# Exercise details
Copy exactly the line containing "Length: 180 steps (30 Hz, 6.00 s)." and each line after it to the end of the listing, and output nothing else.

# Material provided
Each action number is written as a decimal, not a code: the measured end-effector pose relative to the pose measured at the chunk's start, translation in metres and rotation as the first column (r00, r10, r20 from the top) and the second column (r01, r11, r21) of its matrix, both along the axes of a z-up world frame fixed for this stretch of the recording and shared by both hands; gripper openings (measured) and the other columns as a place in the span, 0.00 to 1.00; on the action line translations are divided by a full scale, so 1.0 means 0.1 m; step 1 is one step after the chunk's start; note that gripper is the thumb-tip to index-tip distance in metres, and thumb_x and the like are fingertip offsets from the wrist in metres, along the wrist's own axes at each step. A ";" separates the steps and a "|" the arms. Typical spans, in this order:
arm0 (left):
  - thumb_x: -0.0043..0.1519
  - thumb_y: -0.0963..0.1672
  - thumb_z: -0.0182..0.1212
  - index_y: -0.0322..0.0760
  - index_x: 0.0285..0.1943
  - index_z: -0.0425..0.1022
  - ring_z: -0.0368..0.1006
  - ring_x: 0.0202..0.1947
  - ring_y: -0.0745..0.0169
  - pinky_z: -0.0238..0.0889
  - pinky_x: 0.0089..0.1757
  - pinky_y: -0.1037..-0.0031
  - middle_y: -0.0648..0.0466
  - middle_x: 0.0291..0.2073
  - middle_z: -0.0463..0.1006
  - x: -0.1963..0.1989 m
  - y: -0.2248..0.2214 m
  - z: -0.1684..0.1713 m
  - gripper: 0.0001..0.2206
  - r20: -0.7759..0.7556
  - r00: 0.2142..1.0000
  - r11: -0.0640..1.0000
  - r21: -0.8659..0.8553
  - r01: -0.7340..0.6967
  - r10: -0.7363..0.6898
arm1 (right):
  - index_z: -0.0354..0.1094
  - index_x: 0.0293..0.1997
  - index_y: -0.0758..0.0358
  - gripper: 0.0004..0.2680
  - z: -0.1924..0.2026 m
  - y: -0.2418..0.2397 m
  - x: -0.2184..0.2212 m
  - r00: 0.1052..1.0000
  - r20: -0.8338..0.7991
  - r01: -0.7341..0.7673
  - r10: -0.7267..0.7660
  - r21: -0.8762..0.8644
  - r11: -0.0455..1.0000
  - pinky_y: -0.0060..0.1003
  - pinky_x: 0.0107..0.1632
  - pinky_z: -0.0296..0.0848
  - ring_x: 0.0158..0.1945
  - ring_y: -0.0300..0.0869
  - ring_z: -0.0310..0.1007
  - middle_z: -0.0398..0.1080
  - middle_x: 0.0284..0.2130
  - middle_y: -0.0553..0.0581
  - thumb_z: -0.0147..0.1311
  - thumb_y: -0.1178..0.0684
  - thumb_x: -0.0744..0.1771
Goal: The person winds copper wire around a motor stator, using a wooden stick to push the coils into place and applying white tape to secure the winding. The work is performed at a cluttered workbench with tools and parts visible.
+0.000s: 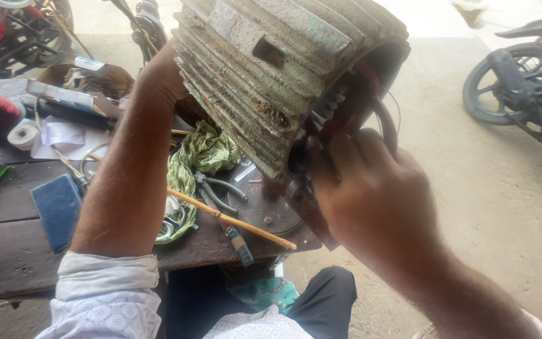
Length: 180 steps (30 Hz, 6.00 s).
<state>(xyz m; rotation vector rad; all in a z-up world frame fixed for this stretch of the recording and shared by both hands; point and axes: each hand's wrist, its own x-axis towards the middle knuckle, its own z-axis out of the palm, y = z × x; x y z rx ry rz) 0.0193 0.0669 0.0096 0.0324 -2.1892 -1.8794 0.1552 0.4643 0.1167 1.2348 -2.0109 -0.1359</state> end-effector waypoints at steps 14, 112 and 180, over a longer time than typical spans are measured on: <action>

# Completed task
Length: 180 steps (30 Hz, 6.00 s).
<state>(xyz m; rotation vector rad; all in a z-up world frame fixed for this stretch of the recording and shared by both hands; point and axes: each hand's wrist, its own x-axis towards the middle knuckle, its own z-axis out of the palm, y = z × x; x y z rx ry rz) 0.0193 0.0669 0.0096 0.0324 -2.1892 -1.8794 0.1552 0.4643 0.1167 1.2348 -2.0109 -0.1359</state> end-effector waypoints at steps 14, 112 and 180, over a longer time than typical spans are measured on: <action>

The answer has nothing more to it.